Ben: Yeah, I think it’s a great tool for coaches as well because people can share this data with their coach, right? You can email the chart or the graphs to your coach?

Matthew: Yeah, you can email the graphs on a push basis. You can set it so that your coach will automatically receive it as soon as the chart is generated and we also have a coach’s platform which allows a coach who is coaching multiple athletes to log into one site and see all of their athlete’s data in one place. And as a coach myself, I can tell you that’s a very helpful tool.

Ben: This podcast is actually going to be required listening for all the athletes that I’m coaching. This is a huge tool for me. I just have to get people to actually use it. So for those of you listening in, whether you’re a coach or an athlete or I mean like Vern mentioned, just somebody who’s struggling with your weight or your fatigue or with your energy levels – really good tool to use. Really impressive range of parameters and also really cool software and hardware solution in terms of plugging it all into one place and being able to track your recovery and improve your results, your body, your energy levels and everything else that comes along with proper recovery. I will put a link like we mentioned in the Shownotes to this podcast over to RestWise so you can check it out, try it out and then of course if you have questions, leave them as a comment and we don’t mind if they get technical, I’m sure that I can shoot the question over to Vern and he might be able to log in there and post a comment or point you in the right direction. But either way, if you guys have questions, definitely as usual post them as a comment on the Shownotes to this podcast and Vern, Jeff or Matthew – any final things that you’d like to let the audience know about before we let you go today?

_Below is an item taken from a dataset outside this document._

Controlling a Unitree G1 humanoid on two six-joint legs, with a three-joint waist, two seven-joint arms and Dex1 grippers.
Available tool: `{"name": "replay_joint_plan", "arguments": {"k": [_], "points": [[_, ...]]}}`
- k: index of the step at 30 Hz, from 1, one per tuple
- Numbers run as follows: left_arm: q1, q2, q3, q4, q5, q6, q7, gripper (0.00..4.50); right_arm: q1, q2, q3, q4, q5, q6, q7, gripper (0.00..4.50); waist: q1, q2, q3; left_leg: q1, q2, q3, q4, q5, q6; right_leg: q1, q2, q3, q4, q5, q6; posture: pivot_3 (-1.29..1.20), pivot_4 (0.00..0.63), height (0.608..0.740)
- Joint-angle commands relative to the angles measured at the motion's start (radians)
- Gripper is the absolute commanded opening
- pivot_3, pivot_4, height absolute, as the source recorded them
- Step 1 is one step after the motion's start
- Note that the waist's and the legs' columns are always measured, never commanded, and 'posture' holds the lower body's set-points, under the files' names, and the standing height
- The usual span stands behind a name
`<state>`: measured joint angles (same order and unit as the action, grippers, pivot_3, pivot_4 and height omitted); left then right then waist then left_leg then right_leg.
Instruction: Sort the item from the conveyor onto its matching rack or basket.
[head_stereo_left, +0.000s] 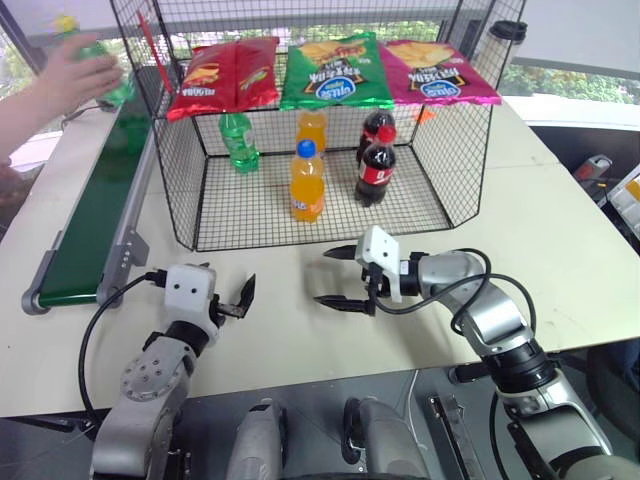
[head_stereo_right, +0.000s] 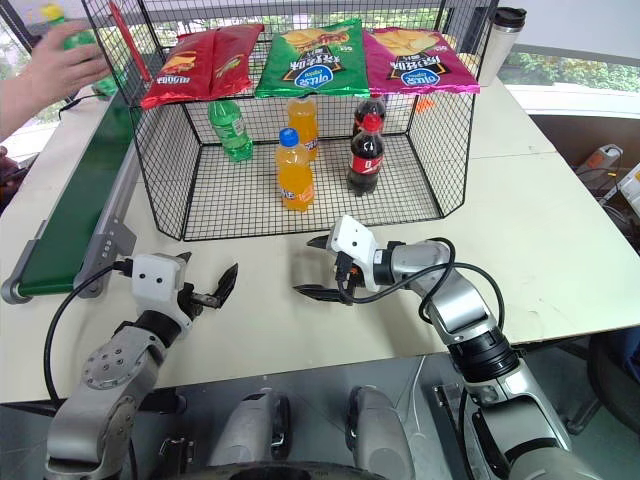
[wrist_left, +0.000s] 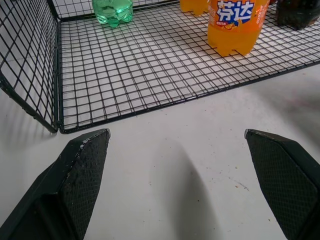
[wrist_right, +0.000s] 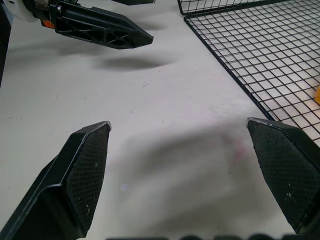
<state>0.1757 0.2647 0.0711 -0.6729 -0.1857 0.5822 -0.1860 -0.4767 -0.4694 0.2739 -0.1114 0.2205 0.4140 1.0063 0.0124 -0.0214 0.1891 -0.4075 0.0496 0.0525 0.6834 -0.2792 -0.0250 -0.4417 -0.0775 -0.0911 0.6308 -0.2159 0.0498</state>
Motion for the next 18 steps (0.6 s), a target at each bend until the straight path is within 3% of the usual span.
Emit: {"name": "replay_joint_plan", "arguments": {"k": [1, 18], "points": [[-0.006, 0.007, 0.012, -0.041, 0.006, -0.014, 0.004, 4.48, -0.010, 0.006, -0.011, -0.034, 0.019, -0.009, 0.000, 4.50, 0.000, 0.000, 0.000, 0.000, 0.000, 0.000, 0.000, 0.000, 0.000, 0.000, 0.000, 0.000, 0.000, 0.000, 0.000, 0.00, 0.150, 0.740], [-0.006, 0.020, 0.017, -0.054, 0.016, -0.012, 0.010, 4.48, -0.007, 0.000, -0.014, -0.047, 0.030, 0.005, 0.007, 4.50, 0.000, 0.000, 0.000, 0.000, 0.000, 0.000, 0.000, 0.000, 0.000, 0.000, 0.000, 0.000, 0.000, 0.000, 0.000, 0.00, 0.150, 0.740]]}}
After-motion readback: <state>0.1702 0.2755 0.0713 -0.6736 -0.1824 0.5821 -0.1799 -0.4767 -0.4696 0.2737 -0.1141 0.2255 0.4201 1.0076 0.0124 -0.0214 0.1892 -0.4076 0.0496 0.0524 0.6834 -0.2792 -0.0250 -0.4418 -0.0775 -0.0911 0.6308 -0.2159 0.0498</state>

Matthew: I can say for me that was a really good comprehensive and concise overview of the tool. I would encourage anybody to log on to YouTube and view one of the three videos that we’ve posted as well which provide an overview of the data entry process and the overview of the coach’s platform and then a case study on how I used the tool to coach Rebecca Rush leading up to a couple of stage races this spring. That will give you a really clear window into the way the tool actually works and make this pretty abstract conversation that we just had really concrete with a video.

Ben: I’ll also put a link to the previous post that I did on RestWise where I embedded I think a couple of those videos so you can check those out and I’ll try and link to the rest of those as well. So we’ll get it all up for you guys and Matthew, Vern, Jeff – thank you so much for coming on the call today and telling us about RestWise.

Matthew: It’s our pleasure man.

Jeff: Thank you Ben.

Ben: Well cool. This is Ben Greenfield signing out with the team from RestWise from www.bengreenfieldfitness.com.